Angry Birds, tracking device?

New research reveals that some of the most popular phone apps are gathering personal info like location data

Published January 18, 2013 3:00PM (EST)

A group of researchers at Carnegie-Mellon had a simple question. When we play a game of Angry Birds or Fruit Ninja on our smartphone, or identify a song's name with Shazam on our tablet, what kind of information do we think we are revealing about ourselves to the outside world?
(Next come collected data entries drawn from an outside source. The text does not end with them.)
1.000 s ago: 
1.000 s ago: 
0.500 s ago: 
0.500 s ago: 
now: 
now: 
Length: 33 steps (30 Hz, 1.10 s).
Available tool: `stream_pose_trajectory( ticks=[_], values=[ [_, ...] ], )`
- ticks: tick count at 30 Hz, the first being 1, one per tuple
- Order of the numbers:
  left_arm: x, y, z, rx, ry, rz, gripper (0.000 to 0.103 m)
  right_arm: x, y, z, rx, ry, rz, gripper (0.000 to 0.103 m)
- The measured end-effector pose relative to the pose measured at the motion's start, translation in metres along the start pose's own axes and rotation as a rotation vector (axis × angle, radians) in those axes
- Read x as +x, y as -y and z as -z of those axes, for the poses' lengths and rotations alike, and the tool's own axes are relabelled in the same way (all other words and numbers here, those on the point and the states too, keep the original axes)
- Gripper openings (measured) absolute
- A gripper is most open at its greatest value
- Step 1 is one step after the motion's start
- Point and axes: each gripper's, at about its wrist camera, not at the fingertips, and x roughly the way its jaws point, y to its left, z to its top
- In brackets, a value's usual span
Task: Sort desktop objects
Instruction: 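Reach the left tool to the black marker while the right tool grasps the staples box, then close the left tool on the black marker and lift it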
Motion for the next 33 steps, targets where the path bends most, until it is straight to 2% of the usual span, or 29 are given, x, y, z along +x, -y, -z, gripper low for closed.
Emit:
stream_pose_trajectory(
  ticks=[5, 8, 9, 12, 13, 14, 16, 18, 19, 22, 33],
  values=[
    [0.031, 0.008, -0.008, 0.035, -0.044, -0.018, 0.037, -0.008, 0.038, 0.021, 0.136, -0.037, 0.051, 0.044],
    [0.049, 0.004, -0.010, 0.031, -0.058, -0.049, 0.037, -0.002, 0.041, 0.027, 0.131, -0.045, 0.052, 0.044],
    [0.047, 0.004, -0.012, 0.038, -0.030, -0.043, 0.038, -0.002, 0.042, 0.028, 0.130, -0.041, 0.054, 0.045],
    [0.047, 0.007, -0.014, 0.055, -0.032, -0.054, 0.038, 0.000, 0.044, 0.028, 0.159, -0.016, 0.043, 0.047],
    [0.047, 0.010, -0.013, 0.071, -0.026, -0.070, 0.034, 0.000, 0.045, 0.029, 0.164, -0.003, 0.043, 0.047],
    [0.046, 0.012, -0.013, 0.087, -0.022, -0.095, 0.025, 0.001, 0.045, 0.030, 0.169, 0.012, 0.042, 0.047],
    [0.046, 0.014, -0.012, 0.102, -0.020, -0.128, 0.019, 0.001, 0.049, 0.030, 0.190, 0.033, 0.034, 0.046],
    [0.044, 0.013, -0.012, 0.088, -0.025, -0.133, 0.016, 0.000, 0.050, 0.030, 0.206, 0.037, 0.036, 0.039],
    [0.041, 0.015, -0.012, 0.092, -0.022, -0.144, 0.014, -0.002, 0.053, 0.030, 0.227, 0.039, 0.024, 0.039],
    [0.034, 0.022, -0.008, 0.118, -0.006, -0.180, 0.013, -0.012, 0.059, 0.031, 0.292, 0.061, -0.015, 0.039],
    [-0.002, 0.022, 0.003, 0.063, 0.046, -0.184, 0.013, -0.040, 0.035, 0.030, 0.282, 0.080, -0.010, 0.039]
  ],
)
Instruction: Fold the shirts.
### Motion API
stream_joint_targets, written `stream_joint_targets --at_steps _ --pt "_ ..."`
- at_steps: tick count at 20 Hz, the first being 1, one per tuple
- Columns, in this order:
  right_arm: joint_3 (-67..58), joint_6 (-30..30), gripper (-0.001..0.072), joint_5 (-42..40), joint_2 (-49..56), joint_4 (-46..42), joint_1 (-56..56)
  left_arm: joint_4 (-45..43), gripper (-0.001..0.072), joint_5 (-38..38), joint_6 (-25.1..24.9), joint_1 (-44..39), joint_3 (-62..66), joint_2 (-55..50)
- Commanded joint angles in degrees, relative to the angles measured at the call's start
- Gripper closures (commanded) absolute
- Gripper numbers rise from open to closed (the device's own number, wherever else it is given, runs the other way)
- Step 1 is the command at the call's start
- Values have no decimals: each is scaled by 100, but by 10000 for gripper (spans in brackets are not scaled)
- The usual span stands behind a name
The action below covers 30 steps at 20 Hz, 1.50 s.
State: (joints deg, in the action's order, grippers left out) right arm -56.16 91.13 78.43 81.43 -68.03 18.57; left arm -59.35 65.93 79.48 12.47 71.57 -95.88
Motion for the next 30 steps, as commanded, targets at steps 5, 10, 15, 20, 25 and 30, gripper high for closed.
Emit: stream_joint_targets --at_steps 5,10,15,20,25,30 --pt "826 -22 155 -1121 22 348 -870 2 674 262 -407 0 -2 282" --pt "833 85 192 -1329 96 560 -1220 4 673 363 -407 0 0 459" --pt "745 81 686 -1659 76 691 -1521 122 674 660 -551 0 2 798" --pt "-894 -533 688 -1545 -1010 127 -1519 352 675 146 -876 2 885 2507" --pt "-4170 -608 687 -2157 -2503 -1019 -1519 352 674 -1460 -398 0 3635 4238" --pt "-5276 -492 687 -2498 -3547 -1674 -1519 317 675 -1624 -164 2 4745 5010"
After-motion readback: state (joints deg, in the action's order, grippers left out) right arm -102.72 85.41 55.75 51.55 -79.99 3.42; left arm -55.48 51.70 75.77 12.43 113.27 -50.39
What, in other words, are our privacy expectations?

Almost every app gathers some kind of information -- a unique identification number that belongs only to a specific mobile device, or location data revealing where exactly the app is being used. But connecting that data to the ostensible function of the app can be murky. The CMU researchers created an experiment in which they presented users of the most popular Android apps with the precise information those apps gathered, and then asked for reactions. Were they surprised? Bothered? Complacent?
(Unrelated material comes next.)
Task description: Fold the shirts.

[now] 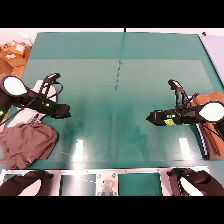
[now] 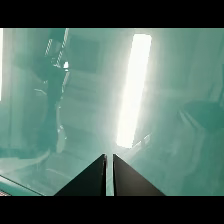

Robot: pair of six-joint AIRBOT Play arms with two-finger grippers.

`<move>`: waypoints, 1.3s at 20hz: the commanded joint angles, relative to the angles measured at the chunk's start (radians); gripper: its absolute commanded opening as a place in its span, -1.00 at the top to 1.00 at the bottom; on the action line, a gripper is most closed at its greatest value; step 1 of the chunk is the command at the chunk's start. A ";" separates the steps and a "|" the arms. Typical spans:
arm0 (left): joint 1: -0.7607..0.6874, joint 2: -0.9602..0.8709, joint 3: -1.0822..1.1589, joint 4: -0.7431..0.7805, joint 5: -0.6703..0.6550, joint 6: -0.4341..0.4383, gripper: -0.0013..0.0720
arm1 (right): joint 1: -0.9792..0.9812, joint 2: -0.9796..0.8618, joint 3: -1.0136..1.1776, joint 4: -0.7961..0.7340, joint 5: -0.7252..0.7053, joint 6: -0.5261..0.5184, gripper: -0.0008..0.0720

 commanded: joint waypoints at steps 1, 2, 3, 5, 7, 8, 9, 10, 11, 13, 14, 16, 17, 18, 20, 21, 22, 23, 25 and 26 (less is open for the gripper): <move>0.000 0.001 0.000 0.000 0.000 0.000 0.91 | 0.000 0.001 0.000 0.000 0.000 0.000 0.79; 0.000 0.001 0.000 0.000 0.000 0.000 0.91 | 0.000 0.001 0.000 0.000 0.000 0.000 0.79; 0.000 0.001 0.000 0.000 0.000 0.000 0.92 | 0.000 0.001 0.000 0.000 0.000 0.000 0.79; 0.000 0.001 0.000 0.000 0.000 0.000 0.91 | 0.000 0.001 0.000 0.000 0.000 0.000 0.79; 0.000 0.001 0.000 0.000 0.000 0.000 0.91 | 0.000 0.001 0.000 0.000 0.000 0.000 0.79; 0.000 0.001 0.000 0.000 0.000 0.000 0.91 | 0.000 0.001 0.000 0.000 0.000 0.000 0.79; 0.000 0.001 0.000 0.000 0.000 0.000 0.91 | 0.000 0.001 0.000 0.000 0.000 0.000 0.79; 0.000 0.001 0.000 -0.008 0.016 -0.001 0.91 | 0.000 0.001 0.000 0.000 0.000 0.000 0.79; 0.000 0.001 0.000 -0.036 0.037 -0.002 0.91 | 0.000 0.001 0.000 0.000 0.000 0.000 0.79; 0.000 0.001 0.000 -0.103 0.061 -0.008 0.91 | 0.000 0.000 0.000 0.000 -0.005 0.000 0.79; 0.000 0.001 0.000 -0.132 0.073 -0.008 0.91 | 0.000 0.000 0.000 0.000 -0.020 0.000 0.79; 0.000 0.001 0.000 -0.172 0.122 -0.008 0.91 | 0.000 0.000 0.000 0.000 -0.027 0.000 0.79; 0.000 0.001 0.000 -0.176 0.134 -0.008 0.91 | 0.001 0.000 0.000 0.000 -0.027 0.000 0.79; 0.000 0.001 0.000 -0.180 0.148 -0.008 0.91 | 0.001 0.000 0.000 0.003 -0.027 0.000 0.79; 0.000 0.000 0.000 -0.177 0.193 -0.027 0.83 | 0.002 0.000 -0.002 0.005 -0.042 0.000 0.79; 0.001 0.001 0.000 -0.161 0.219 -0.026 -0.46 | 0.001 0.000 -0.002 0.021 -0.049 0.000 0.79; 0.001 0.001 0.000 -0.099 0.283 -0.035 -0.98 | 0.001 0.000 -0.002 0.023 -0.049 0.000 0.79; 0.001 0.001 0.000 -0.014 0.355 -0.038 -1.00 | 0.001 -0.001 -0.003 0.022 -0.060 0.000 0.79; 0.001 0.000 0.000 0.259 0.500 -0.115 -1.00 | 0.000 -0.002 -0.002 0.022 -0.103 0.000 0.79; 0.001 0.000 0.000 0.420 0.547 -0.174 -1.00 | 0.000 -0.002 -0.002 0.022 -0.124 0.000 0.78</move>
The answers, says Jason Hong, an associate professor of computer science at Carnegie-Mellon, had a lot to do with our perception of the app's purpose. For example, participants in the experiment weren't alarmed in the least to learn that Google Maps is a heavy user of location data. Of course it is! The whole point of Google Maps is to help you get from where you are to someplace else. Location data is essential to the task.

But the news that the Brightest Flashlight app collected location and device ID data caught most users off-guard. The same was true for popular gaming apps like Angry Birds. To most users, there's no obvious reason why a flashlight app needs to know where you are. The discovery that such apps were gathering such detailed information resulted, says Hong, in a sense of uncertainty and discomfort.

"Nobody expects that Angry Birds will use your location data," says Hong, "and so everybody is surprised, because it has nothing to do with the functionality of the app."

In the vast majority of cases, the information gathered by apps is used, or intended to be used, for targeting mobile advertisements at particular users. Hong believes that better disclosure about advertising on the part of app makers will ease the sense of discomfort felt by blindsided users.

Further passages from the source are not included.